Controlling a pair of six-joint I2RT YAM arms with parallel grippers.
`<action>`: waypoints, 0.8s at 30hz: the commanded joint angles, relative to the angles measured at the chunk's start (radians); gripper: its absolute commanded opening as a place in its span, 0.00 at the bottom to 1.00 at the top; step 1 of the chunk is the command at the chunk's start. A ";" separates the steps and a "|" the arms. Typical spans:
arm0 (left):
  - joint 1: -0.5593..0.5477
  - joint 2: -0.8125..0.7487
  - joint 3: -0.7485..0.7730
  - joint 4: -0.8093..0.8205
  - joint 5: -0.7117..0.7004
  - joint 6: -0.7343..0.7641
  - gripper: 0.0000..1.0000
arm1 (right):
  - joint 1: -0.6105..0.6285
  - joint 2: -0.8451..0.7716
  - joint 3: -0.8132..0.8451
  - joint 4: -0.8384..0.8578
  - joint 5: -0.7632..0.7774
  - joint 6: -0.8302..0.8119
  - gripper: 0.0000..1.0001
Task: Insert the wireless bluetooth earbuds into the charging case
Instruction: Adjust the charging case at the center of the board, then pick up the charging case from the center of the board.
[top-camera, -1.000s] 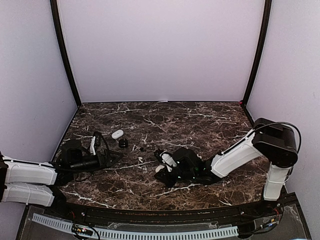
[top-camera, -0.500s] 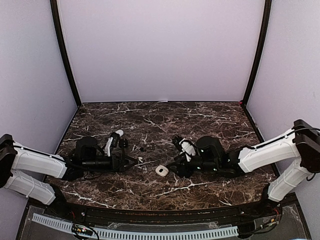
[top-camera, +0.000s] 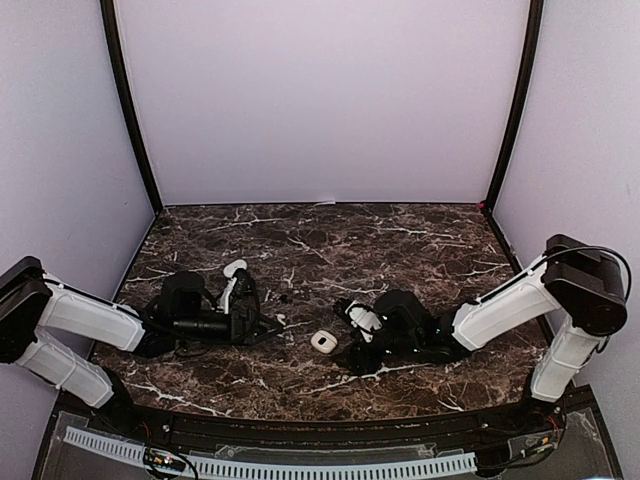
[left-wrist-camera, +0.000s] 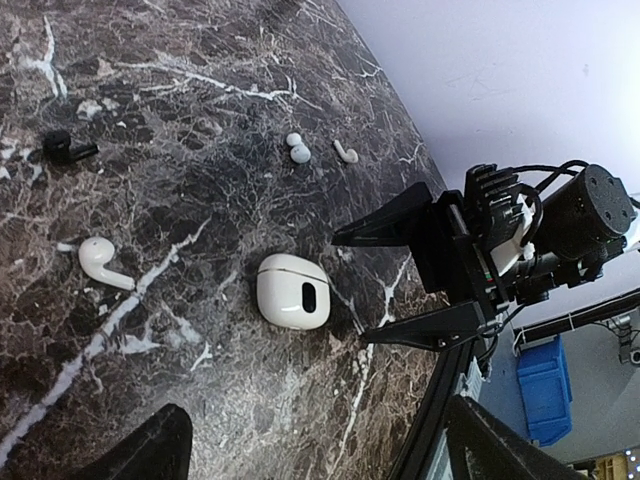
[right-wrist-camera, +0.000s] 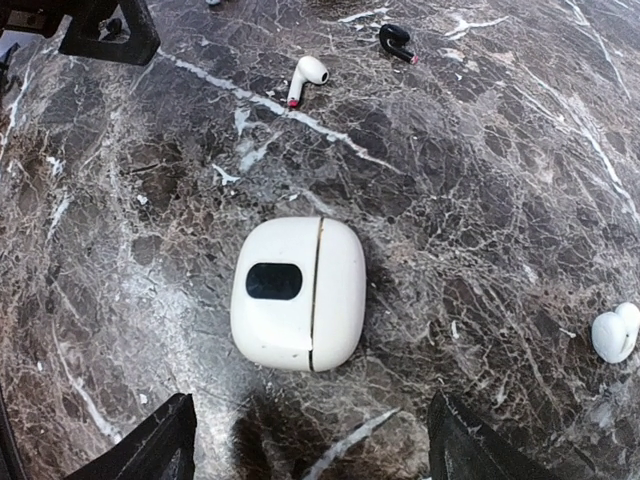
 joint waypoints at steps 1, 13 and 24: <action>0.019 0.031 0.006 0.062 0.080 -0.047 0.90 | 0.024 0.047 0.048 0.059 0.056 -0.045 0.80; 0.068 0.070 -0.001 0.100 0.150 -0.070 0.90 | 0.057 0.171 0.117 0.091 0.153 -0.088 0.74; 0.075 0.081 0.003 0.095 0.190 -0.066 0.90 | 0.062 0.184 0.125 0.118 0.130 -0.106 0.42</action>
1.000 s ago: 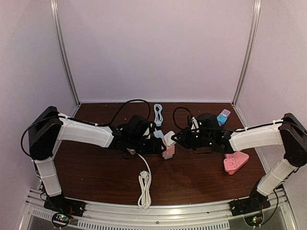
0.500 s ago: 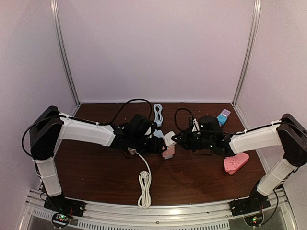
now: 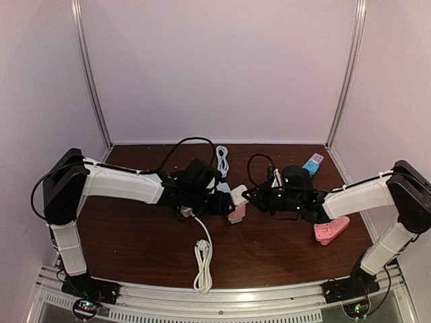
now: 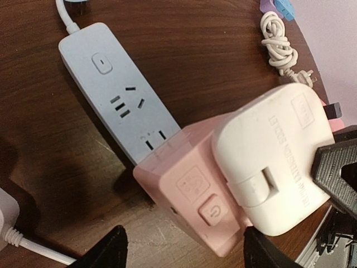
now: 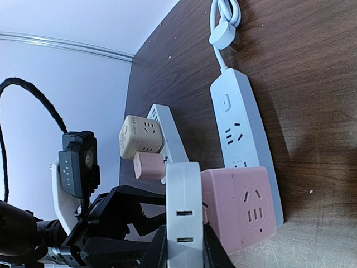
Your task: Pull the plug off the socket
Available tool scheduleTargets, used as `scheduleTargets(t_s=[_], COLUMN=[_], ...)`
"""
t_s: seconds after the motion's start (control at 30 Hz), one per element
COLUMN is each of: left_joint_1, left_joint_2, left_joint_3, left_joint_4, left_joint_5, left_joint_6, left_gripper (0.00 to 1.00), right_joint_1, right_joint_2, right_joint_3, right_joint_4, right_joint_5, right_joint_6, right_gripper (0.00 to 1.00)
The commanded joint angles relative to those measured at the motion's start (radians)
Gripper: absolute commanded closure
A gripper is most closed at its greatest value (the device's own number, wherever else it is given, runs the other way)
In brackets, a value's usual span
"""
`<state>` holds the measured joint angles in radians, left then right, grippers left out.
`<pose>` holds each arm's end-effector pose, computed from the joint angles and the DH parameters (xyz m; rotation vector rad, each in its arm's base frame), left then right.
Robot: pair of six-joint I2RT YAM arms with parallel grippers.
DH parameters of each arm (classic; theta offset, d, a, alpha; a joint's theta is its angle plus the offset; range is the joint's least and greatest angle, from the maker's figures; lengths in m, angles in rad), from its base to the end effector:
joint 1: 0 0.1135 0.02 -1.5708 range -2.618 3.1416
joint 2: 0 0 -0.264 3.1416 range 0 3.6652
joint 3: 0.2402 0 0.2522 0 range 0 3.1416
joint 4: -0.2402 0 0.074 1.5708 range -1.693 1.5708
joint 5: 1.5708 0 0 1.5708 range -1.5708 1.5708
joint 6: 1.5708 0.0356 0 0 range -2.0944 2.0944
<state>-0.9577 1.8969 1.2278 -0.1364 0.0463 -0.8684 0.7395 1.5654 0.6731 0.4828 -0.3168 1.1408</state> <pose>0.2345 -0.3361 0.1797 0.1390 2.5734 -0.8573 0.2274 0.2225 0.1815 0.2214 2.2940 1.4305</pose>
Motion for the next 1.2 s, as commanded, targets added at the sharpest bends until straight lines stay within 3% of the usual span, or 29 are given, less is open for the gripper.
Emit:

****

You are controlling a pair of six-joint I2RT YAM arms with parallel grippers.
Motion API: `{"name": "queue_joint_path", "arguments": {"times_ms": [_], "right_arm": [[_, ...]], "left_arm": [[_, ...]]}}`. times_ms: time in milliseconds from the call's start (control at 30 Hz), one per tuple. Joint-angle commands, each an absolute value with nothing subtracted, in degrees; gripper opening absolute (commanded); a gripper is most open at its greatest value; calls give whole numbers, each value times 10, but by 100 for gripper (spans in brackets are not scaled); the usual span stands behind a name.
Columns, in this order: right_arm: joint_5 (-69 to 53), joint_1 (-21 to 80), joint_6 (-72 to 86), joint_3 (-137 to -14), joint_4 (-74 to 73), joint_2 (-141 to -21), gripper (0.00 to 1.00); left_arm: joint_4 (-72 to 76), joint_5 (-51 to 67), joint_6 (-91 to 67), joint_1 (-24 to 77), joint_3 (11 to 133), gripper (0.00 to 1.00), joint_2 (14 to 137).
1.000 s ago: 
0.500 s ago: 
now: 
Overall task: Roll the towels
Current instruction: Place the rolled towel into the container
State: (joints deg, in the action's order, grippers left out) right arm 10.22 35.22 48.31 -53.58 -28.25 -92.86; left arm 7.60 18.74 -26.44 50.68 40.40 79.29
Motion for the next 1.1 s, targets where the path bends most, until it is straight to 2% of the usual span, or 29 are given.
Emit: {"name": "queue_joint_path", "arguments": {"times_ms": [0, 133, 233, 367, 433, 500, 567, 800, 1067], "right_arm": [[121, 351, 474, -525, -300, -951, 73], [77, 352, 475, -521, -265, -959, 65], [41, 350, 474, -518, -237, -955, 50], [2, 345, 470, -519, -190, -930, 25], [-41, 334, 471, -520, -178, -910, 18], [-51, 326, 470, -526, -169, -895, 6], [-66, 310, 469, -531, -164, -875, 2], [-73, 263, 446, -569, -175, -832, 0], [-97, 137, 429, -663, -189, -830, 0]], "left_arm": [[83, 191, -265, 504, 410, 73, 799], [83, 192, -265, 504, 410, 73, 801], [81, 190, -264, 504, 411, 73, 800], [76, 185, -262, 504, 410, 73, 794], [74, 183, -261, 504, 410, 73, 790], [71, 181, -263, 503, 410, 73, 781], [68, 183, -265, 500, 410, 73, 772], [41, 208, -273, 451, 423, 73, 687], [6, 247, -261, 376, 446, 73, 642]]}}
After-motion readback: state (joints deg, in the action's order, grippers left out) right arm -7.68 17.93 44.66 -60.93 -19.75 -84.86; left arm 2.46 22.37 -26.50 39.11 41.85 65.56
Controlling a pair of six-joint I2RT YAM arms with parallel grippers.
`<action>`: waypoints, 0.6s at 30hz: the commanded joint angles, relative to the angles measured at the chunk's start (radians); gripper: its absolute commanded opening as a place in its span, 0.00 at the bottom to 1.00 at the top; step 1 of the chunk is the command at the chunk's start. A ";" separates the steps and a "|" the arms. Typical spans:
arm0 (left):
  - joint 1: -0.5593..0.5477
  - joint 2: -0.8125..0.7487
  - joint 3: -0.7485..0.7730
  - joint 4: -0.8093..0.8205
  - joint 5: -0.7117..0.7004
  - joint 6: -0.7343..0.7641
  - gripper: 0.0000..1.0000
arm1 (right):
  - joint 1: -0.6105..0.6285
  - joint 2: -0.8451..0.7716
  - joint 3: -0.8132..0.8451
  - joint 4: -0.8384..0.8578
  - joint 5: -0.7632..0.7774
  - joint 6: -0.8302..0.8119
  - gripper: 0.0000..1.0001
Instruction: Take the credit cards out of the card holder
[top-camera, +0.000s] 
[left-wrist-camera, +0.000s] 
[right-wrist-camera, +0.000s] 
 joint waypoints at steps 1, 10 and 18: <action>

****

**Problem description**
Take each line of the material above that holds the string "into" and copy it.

**Your response**
Task: Insert the wireless bluetooth earbuds into the charging case
Current instruction: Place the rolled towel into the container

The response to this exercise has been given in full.